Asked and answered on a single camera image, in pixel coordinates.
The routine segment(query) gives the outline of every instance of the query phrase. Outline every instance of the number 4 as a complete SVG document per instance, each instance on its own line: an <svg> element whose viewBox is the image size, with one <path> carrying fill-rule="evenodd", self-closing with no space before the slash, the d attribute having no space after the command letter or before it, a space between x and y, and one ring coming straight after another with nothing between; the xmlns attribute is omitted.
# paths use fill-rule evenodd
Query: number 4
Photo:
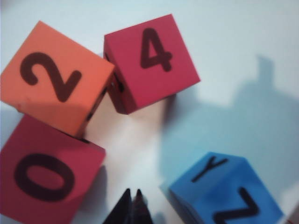
<svg viewBox="0 0 299 224"><path fill-rule="evenodd" d="M150 41L153 44L156 56L150 57ZM142 35L142 49L141 49L141 60L140 65L144 69L152 67L157 64L161 64L164 71L171 70L170 60L172 54L170 52L165 52L161 44L160 38L153 28L146 28Z"/></svg>

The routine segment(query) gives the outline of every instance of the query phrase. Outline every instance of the blue cube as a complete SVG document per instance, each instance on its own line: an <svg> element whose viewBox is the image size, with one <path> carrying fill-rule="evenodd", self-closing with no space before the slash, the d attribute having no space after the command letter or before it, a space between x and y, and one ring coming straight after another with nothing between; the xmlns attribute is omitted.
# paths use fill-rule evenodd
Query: blue cube
<svg viewBox="0 0 299 224"><path fill-rule="evenodd" d="M283 215L243 157L208 153L170 190L199 224L275 224Z"/></svg>

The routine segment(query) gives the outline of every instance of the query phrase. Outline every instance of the foam cube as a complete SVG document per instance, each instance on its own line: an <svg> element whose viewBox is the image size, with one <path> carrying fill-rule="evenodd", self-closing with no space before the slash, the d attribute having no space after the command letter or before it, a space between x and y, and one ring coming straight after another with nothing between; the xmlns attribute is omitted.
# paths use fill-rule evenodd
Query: foam cube
<svg viewBox="0 0 299 224"><path fill-rule="evenodd" d="M108 92L120 113L200 81L171 14L105 35L104 57L116 66Z"/></svg>
<svg viewBox="0 0 299 224"><path fill-rule="evenodd" d="M40 21L1 74L1 101L80 138L113 69Z"/></svg>
<svg viewBox="0 0 299 224"><path fill-rule="evenodd" d="M22 223L70 223L105 157L28 115L0 153L0 213Z"/></svg>
<svg viewBox="0 0 299 224"><path fill-rule="evenodd" d="M196 223L276 223L283 215L247 160L208 153L171 187Z"/></svg>

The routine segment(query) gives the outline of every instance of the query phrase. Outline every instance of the orange cube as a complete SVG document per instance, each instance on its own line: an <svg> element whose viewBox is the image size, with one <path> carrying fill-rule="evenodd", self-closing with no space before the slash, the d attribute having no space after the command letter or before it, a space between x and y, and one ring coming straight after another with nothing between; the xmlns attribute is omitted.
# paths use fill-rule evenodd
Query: orange cube
<svg viewBox="0 0 299 224"><path fill-rule="evenodd" d="M39 21L1 74L1 101L82 137L114 65Z"/></svg>

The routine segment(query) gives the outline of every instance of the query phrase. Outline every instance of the black object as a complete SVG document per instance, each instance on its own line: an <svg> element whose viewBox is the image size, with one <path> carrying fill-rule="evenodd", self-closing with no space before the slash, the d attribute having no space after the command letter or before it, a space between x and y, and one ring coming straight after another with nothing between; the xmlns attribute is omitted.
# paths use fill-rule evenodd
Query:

__________

**Aim of the task**
Reproduce the entries above exactly, without images.

**Your response**
Asked and answered on a single camera image, in pixel coordinates.
The routine segment(query) gives the outline of every instance of the query phrase. Outline every instance of the number 4 as a complete SVG document per instance, each instance on its own line: an <svg> element whose viewBox is the image size, with one <path> carrying fill-rule="evenodd", self-closing with no space before the slash, the d attribute having no space after the command letter or before it, a space between x and y, and one ring coming straight after another with nothing between; the xmlns attribute is omitted.
# paths use fill-rule evenodd
Query: number 4
Photo:
<svg viewBox="0 0 299 224"><path fill-rule="evenodd" d="M150 41L153 44L156 56L150 57ZM142 35L142 49L141 49L141 60L140 65L144 69L152 67L157 64L161 64L164 71L171 70L170 60L172 54L170 52L165 52L161 44L160 38L153 28L146 28Z"/></svg>

The routine segment(query) gives the outline of every instance of the query phrase. Outline every instance of the blue cube as a complete SVG document per instance, each instance on its own line: an <svg> element whose viewBox is the image size, with one <path> carrying fill-rule="evenodd", self-closing with no space before the slash, the d attribute having no space after the command letter or before it, a space between x and y, and one ring coming straight after another with nothing between; the xmlns attribute is omitted.
# paths use fill-rule evenodd
Query: blue cube
<svg viewBox="0 0 299 224"><path fill-rule="evenodd" d="M283 215L243 157L208 153L170 190L199 224L275 224Z"/></svg>

The routine segment(query) gives the outline of every instance of the query phrase. Outline every instance of the foam cube as a complete SVG document per instance, each instance on its own line: an <svg> element whose viewBox is the image size, with one <path> carrying fill-rule="evenodd", self-closing with no space before the slash, the d attribute having no space after the command letter or before it, a space between x and y, and one ring coming straight after another with nothing between; the xmlns attribute is omitted.
# paths use fill-rule evenodd
Query: foam cube
<svg viewBox="0 0 299 224"><path fill-rule="evenodd" d="M108 92L120 113L200 81L171 14L105 35L104 57L116 66Z"/></svg>
<svg viewBox="0 0 299 224"><path fill-rule="evenodd" d="M40 21L1 74L1 101L80 138L113 69Z"/></svg>
<svg viewBox="0 0 299 224"><path fill-rule="evenodd" d="M22 223L70 223L105 157L28 115L0 153L0 213Z"/></svg>
<svg viewBox="0 0 299 224"><path fill-rule="evenodd" d="M196 223L276 223L283 215L247 160L208 153L171 187Z"/></svg>

The routine segment(query) gives the outline of every instance of the query phrase. Outline every instance of the orange cube as a complete SVG document per instance, each instance on its own line: an <svg> element whose viewBox is the image size, with one <path> carrying fill-rule="evenodd", self-closing with no space before the slash, the d attribute having no space after the command letter or before it, a space between x and y, and one ring coming straight after another with nothing between; the xmlns attribute is omitted.
# paths use fill-rule evenodd
Query: orange cube
<svg viewBox="0 0 299 224"><path fill-rule="evenodd" d="M39 21L1 74L1 101L82 137L114 65Z"/></svg>

The routine segment(query) gives the outline of every instance of the query phrase. Outline every instance of the black object as a complete SVG document per instance, each instance on its own line: an <svg> element whose viewBox is the image size, with one <path> carrying fill-rule="evenodd", self-closing with no space before the slash, the d attribute having no space after the command letter or before it, a space between x and y, and one ring coming straight after another with nothing between; the xmlns attribute is omitted.
# paths use fill-rule evenodd
Query:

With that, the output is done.